> TASK
Could you filter the data below down to the lines that hold the word "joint"?

> DATA EXTRACT

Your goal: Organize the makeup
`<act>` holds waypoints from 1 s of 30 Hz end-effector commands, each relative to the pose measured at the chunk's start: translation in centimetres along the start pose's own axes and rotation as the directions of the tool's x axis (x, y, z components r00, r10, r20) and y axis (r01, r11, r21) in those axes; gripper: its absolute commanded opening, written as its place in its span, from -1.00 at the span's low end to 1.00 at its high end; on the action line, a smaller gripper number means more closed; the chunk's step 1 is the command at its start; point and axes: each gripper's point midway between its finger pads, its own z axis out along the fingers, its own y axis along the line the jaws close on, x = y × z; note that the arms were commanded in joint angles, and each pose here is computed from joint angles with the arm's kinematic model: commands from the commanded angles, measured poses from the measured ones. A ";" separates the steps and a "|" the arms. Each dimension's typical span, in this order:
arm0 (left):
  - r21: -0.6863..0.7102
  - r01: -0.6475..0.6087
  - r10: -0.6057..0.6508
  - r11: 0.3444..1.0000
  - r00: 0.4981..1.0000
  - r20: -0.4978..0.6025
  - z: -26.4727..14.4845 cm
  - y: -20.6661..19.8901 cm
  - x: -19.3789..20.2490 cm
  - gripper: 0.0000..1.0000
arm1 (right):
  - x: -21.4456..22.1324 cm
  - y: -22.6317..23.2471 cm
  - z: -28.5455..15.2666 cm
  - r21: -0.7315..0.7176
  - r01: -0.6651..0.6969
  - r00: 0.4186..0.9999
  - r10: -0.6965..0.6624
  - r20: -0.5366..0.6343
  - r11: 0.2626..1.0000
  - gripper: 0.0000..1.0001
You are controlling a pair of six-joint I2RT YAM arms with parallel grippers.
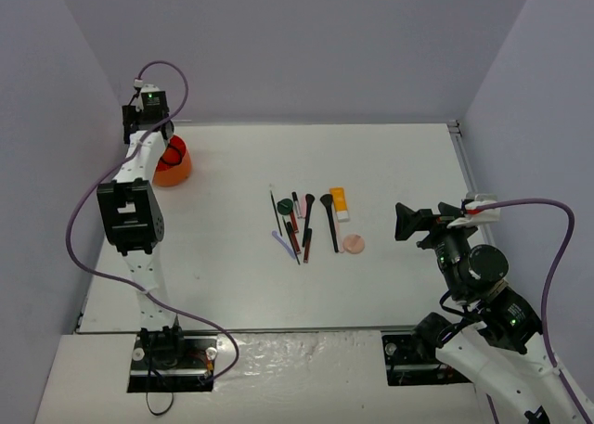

> WRITTEN SOLUTION
`<act>` holds waypoints from 1 s of 30 Hz end-effector commands, each relative to the pose measured at the chunk's start: translation in centimetres along the start pose's own axes and rotation as the directions of the tool's x axis (x, y, z components r00, r10, r20) and y axis (r01, r11, r21) in those axes; gripper: its absolute commanded opening, written as its place in its span, from -1.00 at the span's low end to 1.00 at its high end; on the action line, a smaller gripper number means more closed; the chunk's step 1 is the command at its start; point and axes: each gripper's point midway between its finger pads, its own z axis out along the fingers, its own y axis along the line the jaws close on, x = y × z; note that the arms were commanded in joint angles, and each pose here is computed from joint angles with the arm's kinematic model: commands from the commanded angles, measured poses from the measured ones. A ";" separates the steps and a "|" the arms. Each dimension's typical span, in this order:
You are controlling a pair of six-joint I2RT YAM arms with parallel grippers.

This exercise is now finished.